Die Quartalszahlen der Allianz können die Führung um
Michael Diekmann kaum erfreuen. Zwar meldet die Gesellschaft einen Anstieg des Quartalsüberschusses um 21 Prozent auf 1,9 Mrd. Euro. Aber dieser Zuwachs stammt zu einem bedeutenden Teil aus Sondereinflüssen - die hohen Schwankungen an den Finanzmärkten schlagen auf die Ergebnisse des Großanlegers Allianz durch.
Der hoch gelobte operative Gewinn von 990 Mio. Euro in der Lebens- und Krankenversicherung ist zu 250 Mio. Euro Zuschreibungen auf Wertpapiere geschuldet. Im Jahr 2008 musste die Allianz auf Anleihen Abschreibungen vornehmen, weil die Risiken aus diesen Papieren stiegen, die sogenannten Credit Spreads. Jetzt werden die Credit Spreads wieder kleiner, weil die Risiken sich verringern. Deshalb schreibt die Allianz die Papiere hoch. Ohne diesen rein buchungstechnischen Vorgang wäre das operative Ergebnis in der Lebens- und Krankenversicherung unverändert geblieben.

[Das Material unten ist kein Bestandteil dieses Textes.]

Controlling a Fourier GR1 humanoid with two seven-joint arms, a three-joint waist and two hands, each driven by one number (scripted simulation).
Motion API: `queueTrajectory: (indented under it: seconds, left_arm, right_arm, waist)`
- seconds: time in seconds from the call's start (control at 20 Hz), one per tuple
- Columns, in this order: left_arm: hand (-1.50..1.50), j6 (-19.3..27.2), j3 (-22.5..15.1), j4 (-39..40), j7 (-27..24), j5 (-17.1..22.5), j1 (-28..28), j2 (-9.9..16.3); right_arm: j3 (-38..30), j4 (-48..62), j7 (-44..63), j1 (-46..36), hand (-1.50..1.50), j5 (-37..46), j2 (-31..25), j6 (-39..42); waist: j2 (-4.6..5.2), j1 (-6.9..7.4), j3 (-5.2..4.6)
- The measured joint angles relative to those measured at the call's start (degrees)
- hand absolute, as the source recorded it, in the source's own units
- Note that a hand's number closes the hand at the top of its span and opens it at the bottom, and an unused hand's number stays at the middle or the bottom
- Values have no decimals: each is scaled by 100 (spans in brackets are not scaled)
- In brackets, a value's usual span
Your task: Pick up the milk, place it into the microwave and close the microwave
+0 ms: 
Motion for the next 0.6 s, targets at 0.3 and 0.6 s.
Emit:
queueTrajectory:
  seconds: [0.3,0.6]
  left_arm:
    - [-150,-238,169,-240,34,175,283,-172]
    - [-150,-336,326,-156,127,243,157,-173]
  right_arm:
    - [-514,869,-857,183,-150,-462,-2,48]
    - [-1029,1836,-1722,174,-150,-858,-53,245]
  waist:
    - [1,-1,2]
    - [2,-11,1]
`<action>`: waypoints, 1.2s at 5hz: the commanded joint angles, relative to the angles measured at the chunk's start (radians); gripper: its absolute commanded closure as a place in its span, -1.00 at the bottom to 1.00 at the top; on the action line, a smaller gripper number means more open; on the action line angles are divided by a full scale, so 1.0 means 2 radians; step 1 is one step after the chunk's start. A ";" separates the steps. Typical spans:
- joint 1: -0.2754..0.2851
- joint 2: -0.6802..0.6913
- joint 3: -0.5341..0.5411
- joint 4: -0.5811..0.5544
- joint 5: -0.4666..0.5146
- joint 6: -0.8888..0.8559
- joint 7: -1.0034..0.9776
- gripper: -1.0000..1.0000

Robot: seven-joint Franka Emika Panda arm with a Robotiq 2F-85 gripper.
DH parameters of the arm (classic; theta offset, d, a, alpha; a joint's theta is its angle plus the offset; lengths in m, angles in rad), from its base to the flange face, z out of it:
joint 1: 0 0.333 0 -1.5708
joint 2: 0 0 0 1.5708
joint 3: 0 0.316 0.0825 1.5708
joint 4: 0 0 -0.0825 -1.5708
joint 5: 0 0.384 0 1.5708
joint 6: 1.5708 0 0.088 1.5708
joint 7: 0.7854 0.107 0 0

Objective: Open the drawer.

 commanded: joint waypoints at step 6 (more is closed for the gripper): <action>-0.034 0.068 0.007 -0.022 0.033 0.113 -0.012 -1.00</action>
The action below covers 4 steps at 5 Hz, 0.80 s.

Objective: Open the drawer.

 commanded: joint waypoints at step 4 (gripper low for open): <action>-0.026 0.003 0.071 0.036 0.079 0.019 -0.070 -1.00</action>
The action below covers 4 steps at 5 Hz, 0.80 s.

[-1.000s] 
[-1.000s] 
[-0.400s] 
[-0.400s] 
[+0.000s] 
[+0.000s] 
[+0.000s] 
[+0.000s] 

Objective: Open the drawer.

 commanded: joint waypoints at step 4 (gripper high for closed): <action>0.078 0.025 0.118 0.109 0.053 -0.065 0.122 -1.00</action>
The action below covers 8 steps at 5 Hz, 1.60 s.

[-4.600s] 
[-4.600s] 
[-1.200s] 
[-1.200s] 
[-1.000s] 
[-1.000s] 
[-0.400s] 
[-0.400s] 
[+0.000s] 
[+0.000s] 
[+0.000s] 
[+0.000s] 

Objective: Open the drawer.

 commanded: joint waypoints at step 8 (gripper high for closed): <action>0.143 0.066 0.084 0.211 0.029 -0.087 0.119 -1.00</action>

Während dieser Gewinntreiber eher hohl wirkt, müssten wegen eines anderen Trends die Alarmglocken bei Diekmann klingeln: In der Schaden- und Unfallversicherung, dem Kerngeschäft und stetigen Profitbringer für die Allianz, gehen seit zwei Jahren die operativen Ergebnisse deutlich zurück - obwohl die Preise steigen.
Eine wirkliche Antwort hat die Allianz auf diese Entwicklung nicht. In der zweiten Jahreshälfte könnten die Zahlen besser werden, weil die harten Winterschäden der ersten Jahreshälfte wegfallen, sagt der Konzern. Aber sich auf das Wetter zu verlassen, reicht nicht.